Tunnel-valve and spin-valve structures with in situ in-stack bias

Abstract

As recording densities increase above 100 Gbit/in2, read sensor trackwidth must be reduced below 0.2 μm. To improve sensor operation, it is necessary to develop alternatives to traditional contiguous junction hard bias stabilization schemes. One such alternative consists of an in-stack magnetic bias layer deposited in close proximity to the sensor layer. Upon trackwidth definition, this results in a magnetostatic bias coupling at the sensor edges.

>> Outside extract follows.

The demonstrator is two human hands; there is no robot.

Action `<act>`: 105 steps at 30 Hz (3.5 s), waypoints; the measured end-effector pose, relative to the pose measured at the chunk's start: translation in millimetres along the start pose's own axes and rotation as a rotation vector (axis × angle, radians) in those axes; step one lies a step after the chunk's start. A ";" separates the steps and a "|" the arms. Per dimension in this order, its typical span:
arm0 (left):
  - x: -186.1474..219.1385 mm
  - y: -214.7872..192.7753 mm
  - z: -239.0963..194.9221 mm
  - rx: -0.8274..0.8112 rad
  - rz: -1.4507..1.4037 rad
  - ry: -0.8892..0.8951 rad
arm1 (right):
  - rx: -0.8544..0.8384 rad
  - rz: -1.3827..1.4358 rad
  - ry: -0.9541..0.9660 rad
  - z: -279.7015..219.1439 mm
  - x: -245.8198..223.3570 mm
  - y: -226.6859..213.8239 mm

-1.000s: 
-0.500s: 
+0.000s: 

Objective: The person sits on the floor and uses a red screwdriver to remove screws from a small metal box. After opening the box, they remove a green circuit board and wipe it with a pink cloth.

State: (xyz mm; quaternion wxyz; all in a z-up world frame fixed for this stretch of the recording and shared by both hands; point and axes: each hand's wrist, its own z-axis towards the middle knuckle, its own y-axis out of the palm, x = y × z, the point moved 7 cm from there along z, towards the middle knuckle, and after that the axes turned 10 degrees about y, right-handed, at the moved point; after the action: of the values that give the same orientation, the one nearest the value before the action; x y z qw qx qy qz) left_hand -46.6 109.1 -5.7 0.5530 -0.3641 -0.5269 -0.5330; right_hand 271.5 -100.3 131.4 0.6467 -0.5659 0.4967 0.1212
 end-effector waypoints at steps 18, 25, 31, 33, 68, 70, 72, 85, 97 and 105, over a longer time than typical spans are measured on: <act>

For in-stack bias to be effective, several aspects must be optimized. (1) The bias layer must be as close as possible to the sensor free layer to increase the biasing effect. (2) Any direct ferromagnetic coupling between free and bias layer across a spacer layer must be minimized. (3) The bias layer must be well pinned and oriented perpendicular to the tunnel-valve pinned layer. To achieve these goals, we have studied bottom-PtMn spin-valve and tunnel valve structures of the type Ta/PtMn/CoFe/(Al2O3 or Cu)/CoFe/NiFe/Ta/CoFe/IrMn/Ta deposited in situ in a single process by magnetron sputtering. Ta thicknesses between 10 and 30 Å have been used to decouple the bias layer from the free layer, and IrMn is used to pin the bias layer magnetization.